=== Dataset extract ===
※
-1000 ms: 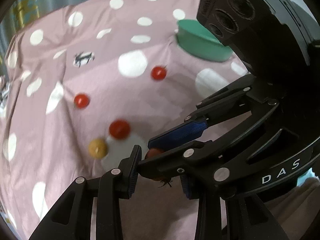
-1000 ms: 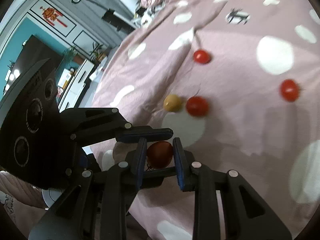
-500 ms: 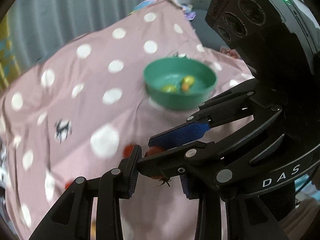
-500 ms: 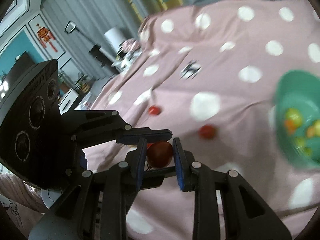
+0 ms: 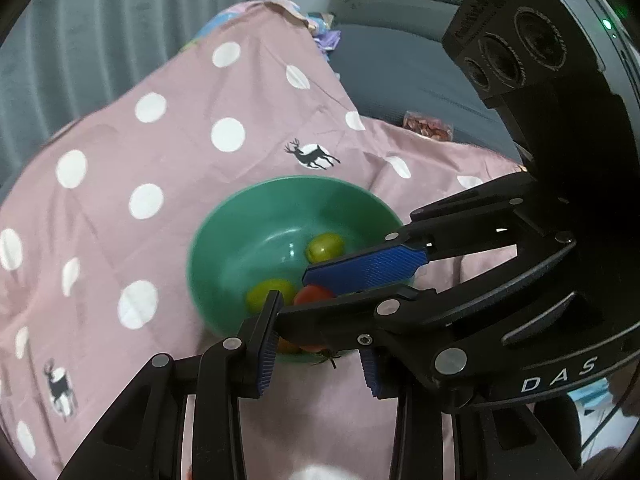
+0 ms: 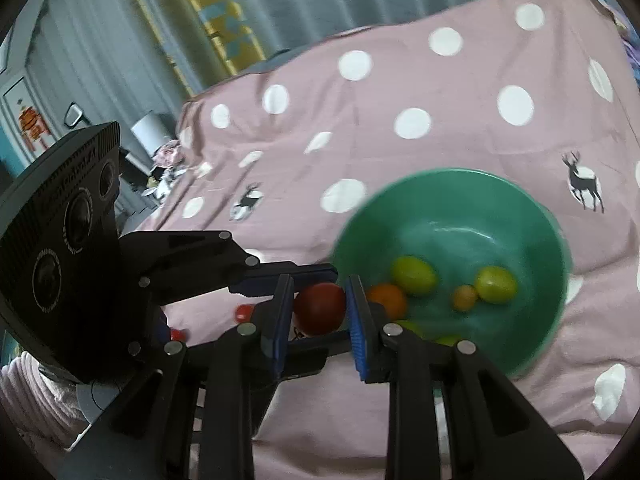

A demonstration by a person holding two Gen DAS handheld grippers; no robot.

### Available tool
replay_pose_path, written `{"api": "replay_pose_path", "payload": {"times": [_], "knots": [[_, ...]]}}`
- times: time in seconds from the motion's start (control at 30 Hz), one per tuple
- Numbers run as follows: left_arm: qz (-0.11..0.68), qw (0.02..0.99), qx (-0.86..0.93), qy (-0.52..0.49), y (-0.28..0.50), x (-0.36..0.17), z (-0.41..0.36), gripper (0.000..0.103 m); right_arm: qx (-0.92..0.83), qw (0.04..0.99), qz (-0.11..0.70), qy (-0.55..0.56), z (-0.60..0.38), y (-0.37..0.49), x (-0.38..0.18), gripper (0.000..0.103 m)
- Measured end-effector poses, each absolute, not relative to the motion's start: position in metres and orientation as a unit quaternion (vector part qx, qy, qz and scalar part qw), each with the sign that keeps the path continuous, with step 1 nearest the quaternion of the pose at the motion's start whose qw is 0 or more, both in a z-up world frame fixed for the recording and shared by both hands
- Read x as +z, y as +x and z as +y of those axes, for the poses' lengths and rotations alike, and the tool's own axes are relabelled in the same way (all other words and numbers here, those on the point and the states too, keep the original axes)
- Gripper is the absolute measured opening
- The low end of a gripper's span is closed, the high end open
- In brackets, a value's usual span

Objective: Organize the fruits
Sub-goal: 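Carry the cherry tomato over the teal bowl and release it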

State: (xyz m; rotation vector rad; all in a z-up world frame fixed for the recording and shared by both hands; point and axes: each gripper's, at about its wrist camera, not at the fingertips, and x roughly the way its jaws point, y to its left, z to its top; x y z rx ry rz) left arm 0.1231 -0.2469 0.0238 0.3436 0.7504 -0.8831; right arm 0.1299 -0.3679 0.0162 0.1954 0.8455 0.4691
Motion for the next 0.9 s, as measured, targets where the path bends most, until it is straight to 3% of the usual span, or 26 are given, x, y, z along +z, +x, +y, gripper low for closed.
{"api": "replay_pose_path", "payload": {"times": [0.43,0.5,0.53,0.57,0.63,0.7,0.9], "knots": [[0.404,0.808,-0.409,0.133,0.138,-0.009,-0.252,0.036,0.204,0.869,0.437,0.112,-0.364,0.134,-0.008,0.029],[0.403,0.809,-0.407,0.131,0.136,-0.008,-0.248,0.037,0.201,0.871,0.434,0.112,-0.364,0.13,-0.007,0.034],[0.402,0.812,-0.404,0.13,0.136,-0.007,-0.247,0.04,0.196,0.873,0.432,0.11,-0.364,0.128,-0.005,0.037],[0.4,0.815,-0.399,0.129,0.136,-0.007,-0.245,0.044,0.189,0.877,0.429,0.107,-0.363,0.127,-0.003,0.047],[0.398,0.823,-0.386,0.124,0.135,-0.004,-0.239,0.072,0.175,0.888,0.416,0.092,-0.36,0.117,0.003,0.055],[0.395,0.829,-0.379,0.114,0.13,0.0,-0.229,0.082,0.167,0.896,0.404,0.079,-0.359,0.111,0.008,0.06],[0.384,0.852,-0.338,0.111,0.108,0.011,-0.196,0.09,0.124,0.93,0.344,0.026,-0.351,0.076,0.034,0.072]]}}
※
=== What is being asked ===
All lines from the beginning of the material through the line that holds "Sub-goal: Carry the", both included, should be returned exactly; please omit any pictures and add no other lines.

=== Answer box ===
-1000 ms: 
-1000 ms: 
-500 ms: 
-500 ms: 
+0 ms: 
+0 ms: 

A demonstration by a person holding two Gen DAS handheld grippers; no robot.

### Available tool
replay_pose_path, written `{"api": "replay_pose_path", "payload": {"times": [_], "knots": [[_, ...]]}}`
- times: time in seconds from the motion's start (control at 30 Hz), one per tuple
- Numbers run as follows: left_arm: qz (-0.11..0.68), qw (0.02..0.99), qx (-0.86..0.93), qy (-0.52..0.49), y (-0.28..0.50), x (-0.36..0.17), z (-0.41..0.36), gripper (0.000..0.103 m); right_arm: qx (-0.92..0.83), qw (0.04..0.99), qz (-0.11..0.70), qy (-0.55..0.56), z (-0.60..0.38), y (-0.37..0.49), x (-0.38..0.18), gripper (0.000..0.103 m)
- Measured end-effector poses, each absolute, not relative to the motion's start: position in metres and orientation as a unit quaternion (vector part qx, qy, qz and scalar part qw), each with the sign that keeps the path continuous, with step 1 nearest the quaternion of the pose at the motion's start whose qw is 0 or more, both in a z-up world frame fixed for the recording and shared by both hands
- Read x as +z, y as +x and z as +y of those axes, for the poses' lengths and rotations alike, and the tool's own axes are relabelled in the same way (all other words and numbers here, those on the point and the states too, keep the original axes)
- Gripper is the absolute measured opening
- The low end of a gripper's span is closed, the high end open
- In brackets, a value's usual span

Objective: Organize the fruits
Sub-goal: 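Carry the cherry tomato over the teal bowl and release it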

No other output is needed; the exercise is complete.